By Clinical Research News Staff 

July 2, 2024 | Last week, the U.S. Food and Drug Administration issued a draft guidance, “Diversity Action Plans to Improve Enrollment of Participants from Underrepresented Populations in Clinical Studies,” to assist medical product sponsors in submitting Diversity Action Plans to support certain clinical studies. Comments on the draft guidance should be submitted by September 26, 2024.   

The draft guidance describes the format and content of Diversity Action Plans, which are required as part of the Food and Drug Omnibus Reform Act (FDORA) of 2022. The current draft replaces a similarly-named April 2022 version and details the medical products and clinical studies for which a Diversity Action Plan is required, the timing and process for submitting Diversity Action Plans to the FDA, and the criteria and process the agency will use to evaluate a sponsor’s request not to submit a required Diversity Action Plan (a waiver). 

Diversity Action Plans are intended to increase enrollment of participants of historically underrepresented populations to help improve the data the agency receives about the patients who may potentially use the medical product.
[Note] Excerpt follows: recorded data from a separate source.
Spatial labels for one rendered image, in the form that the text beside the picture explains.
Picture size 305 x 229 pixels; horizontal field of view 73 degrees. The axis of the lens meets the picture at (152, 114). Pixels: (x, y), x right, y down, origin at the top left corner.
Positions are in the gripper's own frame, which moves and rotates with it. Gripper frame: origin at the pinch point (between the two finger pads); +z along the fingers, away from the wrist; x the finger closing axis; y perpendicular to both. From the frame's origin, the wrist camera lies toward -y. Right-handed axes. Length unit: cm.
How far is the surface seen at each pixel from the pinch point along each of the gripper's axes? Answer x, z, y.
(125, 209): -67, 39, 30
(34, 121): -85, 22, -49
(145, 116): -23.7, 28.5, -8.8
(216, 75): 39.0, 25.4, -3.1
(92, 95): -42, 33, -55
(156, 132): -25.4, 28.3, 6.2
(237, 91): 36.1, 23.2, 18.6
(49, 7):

Importantly, the DAP focuses not on “numbers but the rate of representation from historically underrepresented populations based on race, ethnicity, sex, and age,” pointed out Esther Krofah, executive vice president of Health at the Milken Institute, an international, independent economic think tank, in an email conversation with Clinical Research News.  

Plan Requirements  

According to the guidance, Diversity Action Plans must specify the sponsor’s rationale and goals for clinical study enrollment (separated by the age group, ethnicity, sex, and race of clinically relevant study populations) and describe how the sponsor intends to meet those goals. The guidance also urges sponsors and investigators to consider the many dimensions of clinical trial diversity, even those that extend beyond age, ethnicity, sex, and race to enroll populations that represent the patients who will be treated if the product is approved.  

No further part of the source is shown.